**ASSIGNMENT**
Write out the full listing exactly.

**DATA BLOCK**
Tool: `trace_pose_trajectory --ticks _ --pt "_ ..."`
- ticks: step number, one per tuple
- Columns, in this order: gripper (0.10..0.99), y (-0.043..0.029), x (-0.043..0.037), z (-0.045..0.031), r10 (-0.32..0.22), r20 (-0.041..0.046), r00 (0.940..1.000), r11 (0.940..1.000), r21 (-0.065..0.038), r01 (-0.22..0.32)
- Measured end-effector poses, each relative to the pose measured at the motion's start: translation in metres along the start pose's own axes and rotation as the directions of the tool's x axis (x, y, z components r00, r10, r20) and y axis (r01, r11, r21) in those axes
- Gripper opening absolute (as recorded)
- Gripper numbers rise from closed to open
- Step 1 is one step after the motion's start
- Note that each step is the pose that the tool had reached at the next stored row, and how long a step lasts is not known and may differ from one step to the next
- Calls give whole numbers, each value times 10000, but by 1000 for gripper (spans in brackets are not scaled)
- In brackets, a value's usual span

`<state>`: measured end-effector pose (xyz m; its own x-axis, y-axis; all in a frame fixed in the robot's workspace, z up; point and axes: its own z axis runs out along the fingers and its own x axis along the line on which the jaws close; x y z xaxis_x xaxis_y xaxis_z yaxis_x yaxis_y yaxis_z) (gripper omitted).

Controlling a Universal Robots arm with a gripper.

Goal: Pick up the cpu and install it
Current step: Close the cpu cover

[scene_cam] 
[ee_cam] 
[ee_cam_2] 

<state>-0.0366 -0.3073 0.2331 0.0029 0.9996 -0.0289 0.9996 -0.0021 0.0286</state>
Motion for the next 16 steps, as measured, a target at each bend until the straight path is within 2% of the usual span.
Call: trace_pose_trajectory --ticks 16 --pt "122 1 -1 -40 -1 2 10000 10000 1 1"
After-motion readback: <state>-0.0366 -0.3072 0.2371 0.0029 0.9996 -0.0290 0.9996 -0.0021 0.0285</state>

**EXERCISE RESULT**
Tool: `trace_pose_trajectory --ticks _ --pt "_ ..."`
- ticks: step number, one per tuple
- Columns, in this order: gripper (0.10..0.99), y (-0.043..0.029), x (-0.043..0.037), z (-0.045..0.031), r10 (-0.32..0.22), r20 (-0.041..0.046), r00 (0.940..1.000), r11 (0.940..1.000), r21 (-0.065..0.038), r01 (-0.22..0.32)
- Measured end-effector poses, each relative to the pose measured at the motion's start: translation in metres along the start pose's own axes and rotation as the directions of the tool's x axis (x, y, z components r00, r10, r20) and y axis (r01, r11, r21) in those axes
- Gripper opening absolute (as recorded)
- Gripper numbers rise from closed to open
- Step 1 is one step after the motion's start
- Note that each step is the pose that the tool had reached at the next stored row, and how long a step lasts is not known and may differ from one step to the next
- Calls give whole numbers, each value times 10000, but by 1000 for gripper (spans in brackets are not scaled)
- In brackets, a value's usual span

`<state>`: measured end-effector pose (xyz m; its own x-axis, y-axis; all in a frame fixed in the robot's workspace, z up; point and axes: its own z axis runs out along the fingers and its own x axis along the line on which the jaws close; x y z xaxis_x xaxis_y xaxis_z yaxis_x yaxis_y yaxis_z) (gripper omitted).

Controlling a Universal Robots arm with a gripper.

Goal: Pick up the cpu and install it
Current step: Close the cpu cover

[scene_cam] 
[ee_cam] 
[ee_cam_2] 

<state>-0.0366 -0.3073 0.2331 0.0029 0.9996 -0.0289 0.9996 -0.0021 0.0286</state>
Motion for the next 16 steps, as measured, a target at each bend until the straight path is within 2% of the usual span.
Call: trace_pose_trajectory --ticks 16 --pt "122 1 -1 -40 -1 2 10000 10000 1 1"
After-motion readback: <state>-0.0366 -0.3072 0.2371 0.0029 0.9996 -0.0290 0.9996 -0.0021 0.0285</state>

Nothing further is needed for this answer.